The second subtlety is more subtle,
and, uh, more serious.
And that is, how do we know if we've found
the shortest algorithm that can produce
that can reproduce a sequence.
Maybe a sequence really is compressible
but I just haven't been able to figure it out.
Or I'm not smart enough,
or I haven't given myself enough time.
Like that could be the case for pi,
that certainly looked random.
And by the way, in some view,
in some ways of viewing it,
pi really is random.
All the digits,
if you do a binary expansion,
um, it would look, uh, the same as
a fair coin.
All possible sequences of zeros and ones
occur equally often in the binary expansion of pi.
So that's weird.
So in a certain sense,
pi is random.
But in this algorithmic sense,
or if we're using universal Turing machines,
that type of algorithm makes sense.
Pi isn't random,
because there's a short algorithm to produce it.
OK, so, um, maybe every possible sequence
actually has some almost impossible to figure out
short algorithm that can reproduce it,
that we just haven't been smart enough to figure out yet.
So it turns out we can eliminate that possibility.
So let me present that argument as follows.
So we're wondering if we can figure out compression algorithms,
ways to compress sequences that it seems not obvious
how you might be able to compress them.
So one idea is,
well, maybe we could come up with an algorithm
that determines the shortest algorithm.
An algorithm for compression
that's optimal all the time.
So this would be an algorithm
that writes an algorithm.
Or it's like a program that writes a program.
And moreover, this program would automatically
write the best program
in the sense that it was the shortest program.
The one that could compress our symbol sequence
as much as possible.
So, this would be an amazing thing, but
one can show that such a program
doesn't exist.
You can't write a program that automatically
writes the shortest program.
So, um, so that idea, so we can't
we can't sort of automatically determine
if there is a shortest algorithm.
But maybe, um, there is a shortest algorithm
out htere,
even if we can't find it.
And it turns out we can eliminate that possibility as well.
And here is how one would argue that.
So first let's think about the set, or collection,
of all possible algorithms.
All possible schemes for compressing
a sequence of zeros and ones.
So that would be an infinite set.
There's an infinite number of possible algorithms
and we could let our program get infinitely long.
So there we have this infinite set,
this collection of all of these algorithms.
We also might think about the collection
of all possible sequences that we want to compress.

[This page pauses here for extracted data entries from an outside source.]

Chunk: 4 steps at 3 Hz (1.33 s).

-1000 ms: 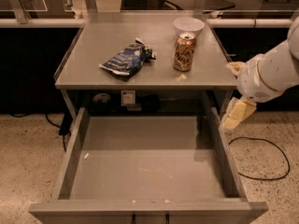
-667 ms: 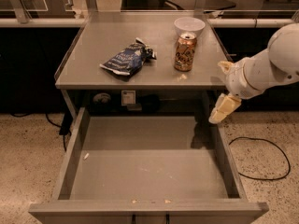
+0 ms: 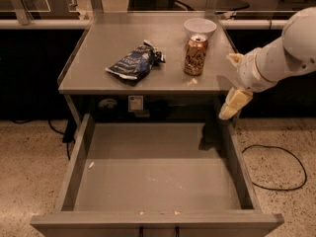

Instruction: Place orange can into top drawer

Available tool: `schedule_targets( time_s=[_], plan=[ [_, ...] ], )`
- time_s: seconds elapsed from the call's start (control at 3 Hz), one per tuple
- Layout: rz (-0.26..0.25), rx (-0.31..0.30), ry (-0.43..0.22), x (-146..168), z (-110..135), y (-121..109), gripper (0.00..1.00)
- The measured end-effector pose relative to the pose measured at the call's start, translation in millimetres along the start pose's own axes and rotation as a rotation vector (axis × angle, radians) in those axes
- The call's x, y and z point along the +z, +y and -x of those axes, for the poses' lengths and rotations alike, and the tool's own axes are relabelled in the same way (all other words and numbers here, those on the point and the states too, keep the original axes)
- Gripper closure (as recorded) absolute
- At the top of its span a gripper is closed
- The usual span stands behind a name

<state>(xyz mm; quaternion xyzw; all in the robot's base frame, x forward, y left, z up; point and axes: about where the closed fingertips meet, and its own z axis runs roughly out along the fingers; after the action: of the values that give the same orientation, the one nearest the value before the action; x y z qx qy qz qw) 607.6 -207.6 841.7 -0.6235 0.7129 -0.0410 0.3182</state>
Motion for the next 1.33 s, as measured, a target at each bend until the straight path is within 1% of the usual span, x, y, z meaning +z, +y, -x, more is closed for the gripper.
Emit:
schedule_targets(
  time_s=[0.33, 0.67, 1.0, 1.33],
  plan=[
    [-0.04, -0.041, -0.021, -18.0, 18.5, -43.2, 0.0],
    [-0.078, -0.071, -0.04, -44.0, 29.6, -81.1, 0.0],
    [-0.126, -0.049, -0.114, -67.0, 37.3, -119.4, 0.0],
    [-0.145, -0.027, -0.194, -61.6, 53.3, -142.4, 0.0]
  ],
)
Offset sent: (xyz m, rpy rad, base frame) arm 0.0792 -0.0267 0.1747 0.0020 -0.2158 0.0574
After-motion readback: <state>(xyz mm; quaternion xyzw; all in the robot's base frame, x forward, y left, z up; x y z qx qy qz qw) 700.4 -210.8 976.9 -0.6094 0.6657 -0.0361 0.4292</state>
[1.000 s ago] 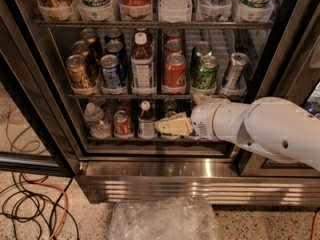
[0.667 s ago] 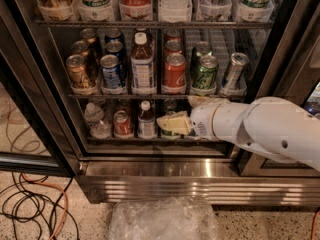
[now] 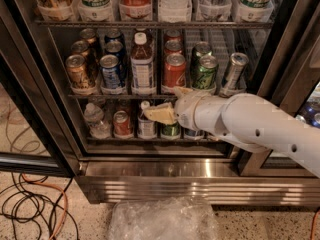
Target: Pick blue plastic bottle from middle shelf of fridge
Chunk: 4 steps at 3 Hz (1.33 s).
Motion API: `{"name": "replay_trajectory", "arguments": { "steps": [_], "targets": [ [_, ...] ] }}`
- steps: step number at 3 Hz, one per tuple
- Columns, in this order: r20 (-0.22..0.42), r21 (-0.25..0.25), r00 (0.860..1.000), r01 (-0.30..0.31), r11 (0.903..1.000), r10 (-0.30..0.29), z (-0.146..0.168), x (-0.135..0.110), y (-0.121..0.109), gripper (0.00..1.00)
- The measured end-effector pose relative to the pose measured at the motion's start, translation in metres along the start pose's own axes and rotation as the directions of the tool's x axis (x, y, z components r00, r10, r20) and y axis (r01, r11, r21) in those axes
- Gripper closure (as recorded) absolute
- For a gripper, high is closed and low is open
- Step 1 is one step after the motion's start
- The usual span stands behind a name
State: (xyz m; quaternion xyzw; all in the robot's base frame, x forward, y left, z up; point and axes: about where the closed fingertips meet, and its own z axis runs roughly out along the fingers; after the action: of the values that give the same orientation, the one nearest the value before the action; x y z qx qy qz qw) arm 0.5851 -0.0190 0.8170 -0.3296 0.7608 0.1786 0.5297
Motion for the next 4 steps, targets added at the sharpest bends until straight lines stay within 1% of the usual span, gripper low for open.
{"name": "replay_trajectory", "arguments": {
  "steps": [1,2,3,4],
  "targets": [
    [0.081,-0.005,0.997,0.018,0.9998,-0.017,0.031,-0.020,-0.008,0.29],
    [0.086,-0.006,0.996,0.012,0.9999,-0.011,0.034,-0.019,-0.010,0.43],
    [0.091,-0.009,0.995,0.033,0.9994,-0.032,0.038,-0.019,-0.006,0.26],
    [0.132,-0.007,0.988,0.078,0.9969,-0.076,0.058,-0.024,-0.005,0.14]
  ]
}}
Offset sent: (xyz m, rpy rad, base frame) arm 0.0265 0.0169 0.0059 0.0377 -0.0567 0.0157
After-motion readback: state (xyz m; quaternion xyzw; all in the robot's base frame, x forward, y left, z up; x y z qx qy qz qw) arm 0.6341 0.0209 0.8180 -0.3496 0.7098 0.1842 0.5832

This also is an infinite set.
We're thinking about infinite sequences here,
all possible infinite sequences of zeros and ones.
That's a lot.
That's clearly infinite as well.
So we've got these two infinite sets:
all the algorithms,
and all of the sequences.
And if these two sets are the same size,
then it might be that every algorithm,
excuse me, that every sequence
has an algorithm that goes for it.
So maybe we can't find what algorithm
goes with what sequence,
but, um, we know that,
that algorithm might be out there.
However, it's not the case that there are
the same number of algorithms
as there are sequences.
In fact, there're infinitely many more sequences
than algorithms.
Thus, there are
there are for sure some sequences for which
there's no algorithm that can compress it.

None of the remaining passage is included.